» **ACTIVITY**: Your task is to copy the data exactly while leaving out every picture.

####

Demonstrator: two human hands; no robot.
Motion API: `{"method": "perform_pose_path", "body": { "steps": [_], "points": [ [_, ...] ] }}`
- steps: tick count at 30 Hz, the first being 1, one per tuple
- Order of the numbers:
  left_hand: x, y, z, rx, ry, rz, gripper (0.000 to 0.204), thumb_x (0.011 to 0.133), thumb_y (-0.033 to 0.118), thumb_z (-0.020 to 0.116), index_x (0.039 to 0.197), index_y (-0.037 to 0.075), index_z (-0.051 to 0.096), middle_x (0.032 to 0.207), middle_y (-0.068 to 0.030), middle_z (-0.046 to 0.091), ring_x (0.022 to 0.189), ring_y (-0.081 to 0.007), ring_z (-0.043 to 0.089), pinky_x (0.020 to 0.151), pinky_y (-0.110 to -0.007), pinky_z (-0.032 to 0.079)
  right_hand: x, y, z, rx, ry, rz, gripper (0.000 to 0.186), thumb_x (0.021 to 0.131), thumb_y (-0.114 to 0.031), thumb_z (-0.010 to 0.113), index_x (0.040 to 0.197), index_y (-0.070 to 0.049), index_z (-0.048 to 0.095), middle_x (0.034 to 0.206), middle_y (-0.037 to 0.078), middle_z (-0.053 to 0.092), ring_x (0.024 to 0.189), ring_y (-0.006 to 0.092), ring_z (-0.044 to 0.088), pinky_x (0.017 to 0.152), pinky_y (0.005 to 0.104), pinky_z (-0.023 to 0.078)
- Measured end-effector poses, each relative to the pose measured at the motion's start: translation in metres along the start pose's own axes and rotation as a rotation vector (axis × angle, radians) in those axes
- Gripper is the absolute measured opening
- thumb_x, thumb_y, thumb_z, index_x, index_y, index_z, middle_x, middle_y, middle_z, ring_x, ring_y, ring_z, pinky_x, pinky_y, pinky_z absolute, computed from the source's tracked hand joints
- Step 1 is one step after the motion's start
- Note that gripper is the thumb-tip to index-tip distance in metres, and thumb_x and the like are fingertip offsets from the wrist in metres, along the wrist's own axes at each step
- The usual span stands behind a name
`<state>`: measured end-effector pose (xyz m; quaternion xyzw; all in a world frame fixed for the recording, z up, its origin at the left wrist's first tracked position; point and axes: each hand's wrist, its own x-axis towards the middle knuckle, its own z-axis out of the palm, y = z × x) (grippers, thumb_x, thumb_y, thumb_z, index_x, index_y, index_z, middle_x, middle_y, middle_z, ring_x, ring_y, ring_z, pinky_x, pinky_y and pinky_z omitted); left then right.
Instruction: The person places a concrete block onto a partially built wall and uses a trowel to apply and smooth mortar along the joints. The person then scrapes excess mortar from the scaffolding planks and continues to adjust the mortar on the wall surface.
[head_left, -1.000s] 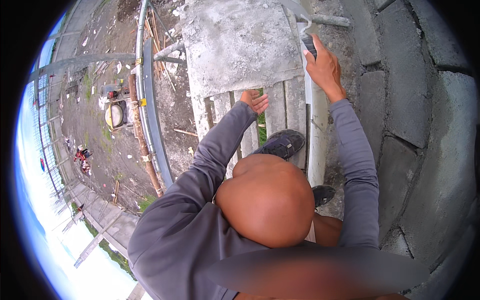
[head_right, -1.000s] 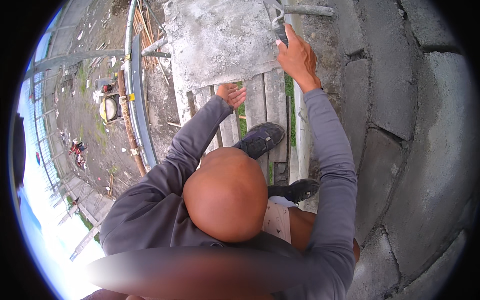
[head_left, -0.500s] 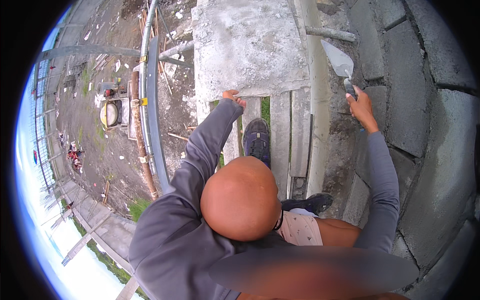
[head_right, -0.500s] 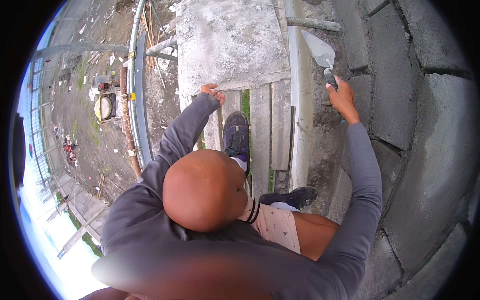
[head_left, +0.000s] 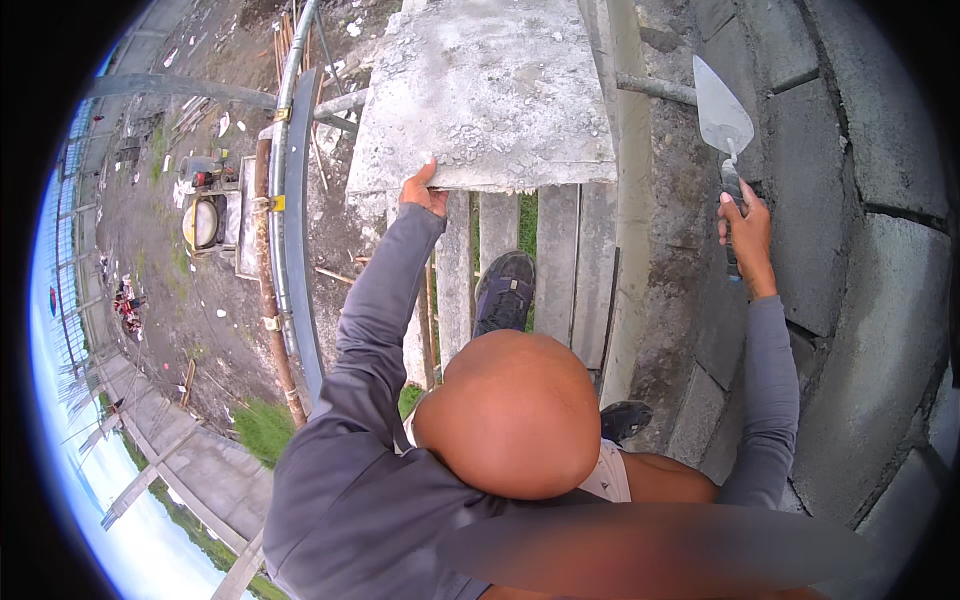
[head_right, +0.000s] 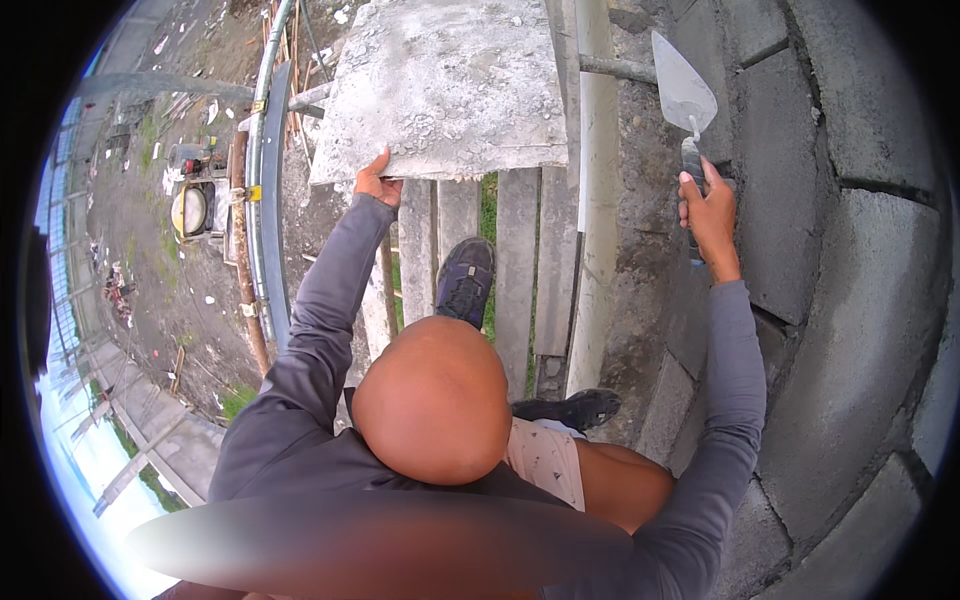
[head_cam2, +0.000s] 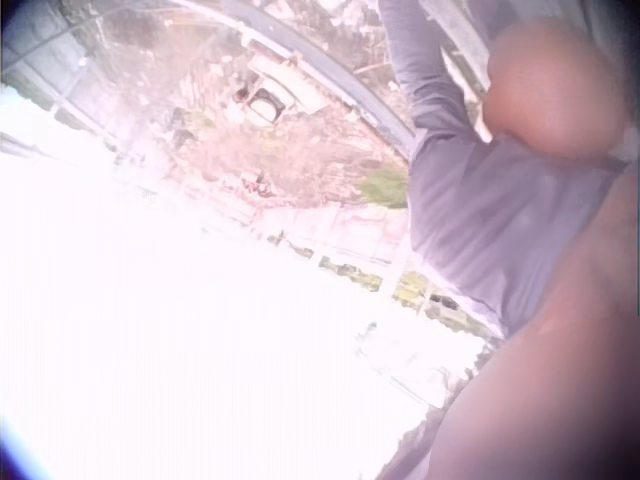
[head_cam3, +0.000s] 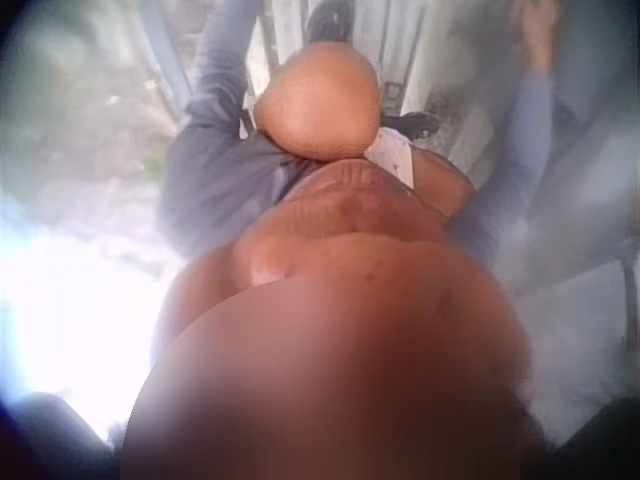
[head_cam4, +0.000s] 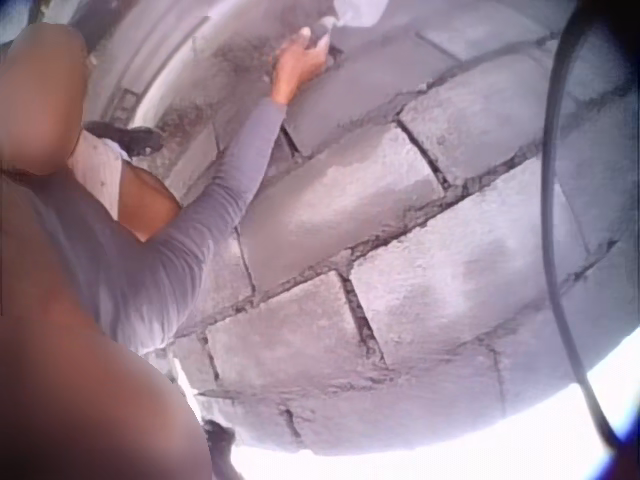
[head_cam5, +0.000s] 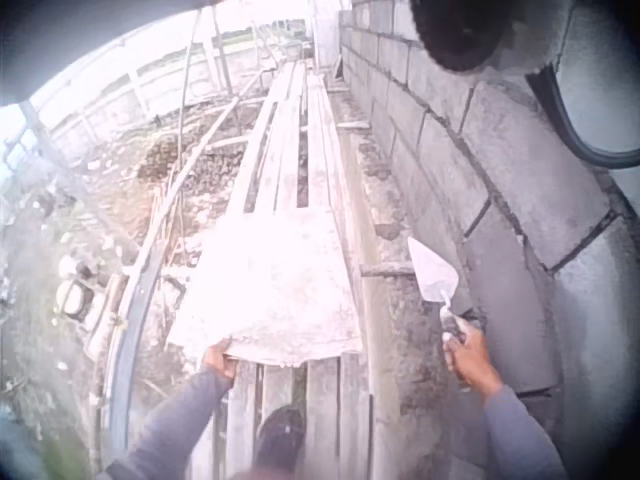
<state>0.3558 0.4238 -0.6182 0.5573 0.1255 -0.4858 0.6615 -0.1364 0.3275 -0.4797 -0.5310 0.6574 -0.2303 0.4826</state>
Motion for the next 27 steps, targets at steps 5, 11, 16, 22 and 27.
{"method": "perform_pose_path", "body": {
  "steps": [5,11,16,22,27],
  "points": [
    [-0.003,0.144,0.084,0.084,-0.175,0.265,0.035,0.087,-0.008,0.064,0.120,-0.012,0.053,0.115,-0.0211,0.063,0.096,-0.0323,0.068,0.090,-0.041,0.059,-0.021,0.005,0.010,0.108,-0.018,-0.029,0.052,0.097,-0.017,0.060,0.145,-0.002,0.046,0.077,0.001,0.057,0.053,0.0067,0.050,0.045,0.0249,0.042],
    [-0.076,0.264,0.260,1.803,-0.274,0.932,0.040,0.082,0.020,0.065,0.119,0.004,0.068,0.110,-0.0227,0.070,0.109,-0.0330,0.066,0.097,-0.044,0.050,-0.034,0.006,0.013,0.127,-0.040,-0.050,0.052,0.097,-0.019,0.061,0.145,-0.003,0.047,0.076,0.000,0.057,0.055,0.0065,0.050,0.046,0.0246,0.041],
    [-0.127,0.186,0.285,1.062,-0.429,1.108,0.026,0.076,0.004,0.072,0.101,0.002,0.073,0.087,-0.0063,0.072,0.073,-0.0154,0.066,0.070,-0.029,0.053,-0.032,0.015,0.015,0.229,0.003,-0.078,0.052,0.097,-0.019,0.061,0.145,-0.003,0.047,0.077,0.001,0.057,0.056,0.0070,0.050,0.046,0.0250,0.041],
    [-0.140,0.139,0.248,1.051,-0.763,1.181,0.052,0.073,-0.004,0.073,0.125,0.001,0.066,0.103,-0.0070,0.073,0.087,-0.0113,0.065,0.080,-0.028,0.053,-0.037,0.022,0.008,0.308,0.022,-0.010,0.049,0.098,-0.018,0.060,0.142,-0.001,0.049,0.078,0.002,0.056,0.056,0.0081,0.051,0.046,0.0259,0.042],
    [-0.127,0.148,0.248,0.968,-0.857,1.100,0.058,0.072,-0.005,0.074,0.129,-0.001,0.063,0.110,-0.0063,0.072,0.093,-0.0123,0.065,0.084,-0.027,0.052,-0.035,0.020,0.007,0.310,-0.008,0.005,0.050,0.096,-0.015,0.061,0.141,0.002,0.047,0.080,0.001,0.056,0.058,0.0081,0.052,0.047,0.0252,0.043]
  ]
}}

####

» **SOLUTION**:
Demonstrator: two human hands; no robot.
Motion API: `{"method": "perform_pose_path", "body": { "steps": [_], "points": [ [_, ...] ] }}`
- steps: tick count at 30 Hz, the first being 1, one per tuple
- Order of the numbers:
  left_hand: x, y, z, rx, ry, rz, gripper (0.000 to 0.204), thumb_x (0.011 to 0.133), thumb_y (-0.033 to 0.118), thumb_z (-0.020 to 0.116), index_x (0.039 to 0.197), index_y (-0.037 to 0.075), index_z (-0.051 to 0.096), middle_x (0.032 to 0.207), middle_y (-0.068 to 0.030), middle_z (-0.046 to 0.091), ring_x (0.022 to 0.189), ring_y (-0.081 to 0.007), ring_z (-0.043 to 0.089), pinky_x (0.020 to 0.151), pinky_y (-0.110 to -0.007), pinky_z (-0.032 to 0.079)
  right_hand: x, y, z, rx, ry, rz, gripper (0.000 to 0.186), thumb_x (0.021 to 0.131), thumb_y (-0.114 to 0.031), thumb_z (-0.010 to 0.113), index_x (0.040 to 0.197), index_y (-0.070 to 0.049), index_z (-0.048 to 0.095), middle_x (0.034 to 0.206), middle_y (-0.037 to 0.078), middle_z (-0.053 to 0.092), ring_x (0.024 to 0.189), ring_y (-0.006 to 0.092), ring_z (-0.044 to 0.088), pinky_x (0.017 to 0.152), pinky_y (0.005 to 0.104), pinky_z (-0.023 to 0.078)
- Measured end-effector poses, each relative to the pose measured at the motion's start: translation in metres along the start pose's own axes and rotation as a rotation vector (axis × angle, radians) in those axes
- Gripper is the absolute measured opening
- thumb_x, thumb_y, thumb_z, index_x, index_y, index_z, middle_x, middle_y, middle_z, ring_x, ring_y, ring_z, pinky_x, pinky_y, pinky_z absolute, computed from the source's tracked hand joints
- Step 1 is one step after the motion's start
- Note that gripper is the thumb-tip to index-tip distance in metres, and thumb_x and the like are fingertip offsets from the wrist in metres, along the wrist's own axes at each step
- The usual span stands behind a name
`<state>`: measured end-effector pose (xyz m; quaternion xyzw; all in a world frame fixed for the recording, z up, its origin at the left wrist's first tracked position; point and axes: each hand's wrist, its own x-axis towards the middle knuckle, its own z-axis out of the palm, y = z × x) (grippers, thumb_x, thumb_y, thumb_z, index_x, index_y, index_z, middle_x, middle_y, middle_z, ring_x, ring_y, ring_z, pinky_x, pinky_y and pinky_z omitted); left then right.
Instruction: The person places a concrete block onto a partially built wall and uses a trowel to apply and smooth mortar along the joints. The person then scrapes excess mortar from the scaffolding planks and continues to adjust the mortar on the wall surface.
[head_left, -1.000s] 
[head_right, -1.000s] 
[head_left, -0.500s] 
[head_right, -0.500s] 
[head_left, +0.000s] 
[head_right, +0.000s] 
[head_cam2, +0.000s] 
[head_cam3, +0.000s] 
[head_cam4, +0.000s] 
[head_cam5, +0.000s] 
<state>0.3558 0.4238 -0.6182 0.5573 0.1255 -0.4858 0.6615 -0.1364 0.3275 -0.4797 -0.5310 0.6574 -0.2303 0.4826</state>
Motion for the next 27 steps, targets at steps 5, 11, 16, 22 and 27.
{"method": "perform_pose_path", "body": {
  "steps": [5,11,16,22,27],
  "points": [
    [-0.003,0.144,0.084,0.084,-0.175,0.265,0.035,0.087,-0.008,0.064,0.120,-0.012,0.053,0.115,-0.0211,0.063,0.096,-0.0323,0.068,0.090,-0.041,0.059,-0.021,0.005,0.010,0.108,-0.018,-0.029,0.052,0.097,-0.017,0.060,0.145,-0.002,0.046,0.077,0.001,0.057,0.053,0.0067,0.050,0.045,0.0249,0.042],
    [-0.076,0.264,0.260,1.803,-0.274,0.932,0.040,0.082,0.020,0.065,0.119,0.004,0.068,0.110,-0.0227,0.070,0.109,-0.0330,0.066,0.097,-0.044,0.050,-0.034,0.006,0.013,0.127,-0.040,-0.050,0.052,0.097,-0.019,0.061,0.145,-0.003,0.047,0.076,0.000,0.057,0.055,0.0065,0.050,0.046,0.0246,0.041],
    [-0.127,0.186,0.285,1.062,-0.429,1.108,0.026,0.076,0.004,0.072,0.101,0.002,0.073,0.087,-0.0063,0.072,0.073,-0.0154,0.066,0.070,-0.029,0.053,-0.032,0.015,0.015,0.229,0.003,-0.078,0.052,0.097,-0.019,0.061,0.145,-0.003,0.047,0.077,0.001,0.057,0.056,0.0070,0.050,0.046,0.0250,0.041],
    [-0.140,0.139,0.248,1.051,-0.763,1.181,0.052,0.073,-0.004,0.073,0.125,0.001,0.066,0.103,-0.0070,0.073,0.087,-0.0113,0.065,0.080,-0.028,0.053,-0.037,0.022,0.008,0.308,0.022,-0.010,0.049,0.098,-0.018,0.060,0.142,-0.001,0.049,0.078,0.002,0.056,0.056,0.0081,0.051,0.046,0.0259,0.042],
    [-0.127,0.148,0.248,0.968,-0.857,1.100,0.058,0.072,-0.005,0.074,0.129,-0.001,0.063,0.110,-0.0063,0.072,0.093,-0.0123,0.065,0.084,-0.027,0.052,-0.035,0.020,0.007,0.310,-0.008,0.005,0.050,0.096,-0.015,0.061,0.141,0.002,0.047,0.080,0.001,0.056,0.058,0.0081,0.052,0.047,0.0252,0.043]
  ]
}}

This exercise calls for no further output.